Roasted capsicum salad
Roasted capsicum salad
I have made these roasted capsicums probably more than any other recipe in this book, mostly because I love how the flavours sink into each other with that low, slow cooking time. But there’s also a beautiful balance of sweetness from the capsicum, deep saltiness from the anchovies and tang from the vinegar. Plus, there’s the fact that you can make this early in the day and the flavour just improves from sitting on the bench for a few hours.
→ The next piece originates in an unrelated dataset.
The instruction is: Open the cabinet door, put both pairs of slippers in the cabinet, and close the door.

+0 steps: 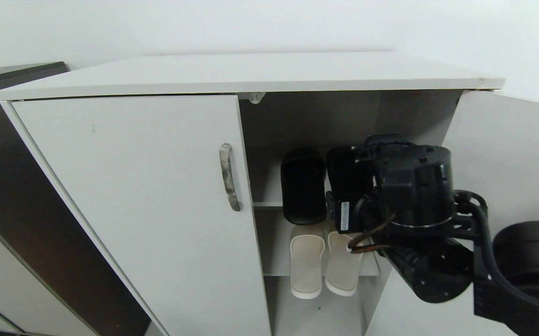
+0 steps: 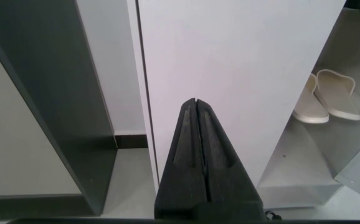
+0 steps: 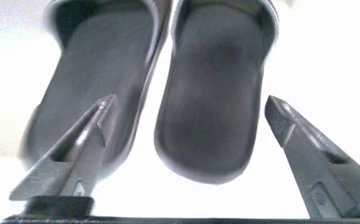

Finally, I love how when you spread the roasted capsicums and tomatoes over rocket or other greens, it makes the most wonderful salad.
Ingrediënten
- 4 red capsicums peppers, quartered
- 4 tomatoes halved lengthways
- 8 anchovy fillets drained and finely chopped
- 4 garlic cloves finely chopped
- 2 Tbsp capers rinsed and chopped
- 2 Tbsp olive oil
- 1 Tbsp balsamic vinegar
- Mixed salad leaves to serve
- 1 handful basil leaves
Instructies
- Preheat the oven to 180°C (350°F).
- Lightly oil a large ovenproof dish.
- Add the capsicum, tomato, anchovies, garlic and capers to the dish.
- Drizzle with the olive oil and vinegar and toss to combine.
- Bake for 45 minutes or until the capsicum and tomato are soft and tender.
- Combine the salad leaves and basil on a large platter and top with the capsicum mixture and all the beautiful pan juices.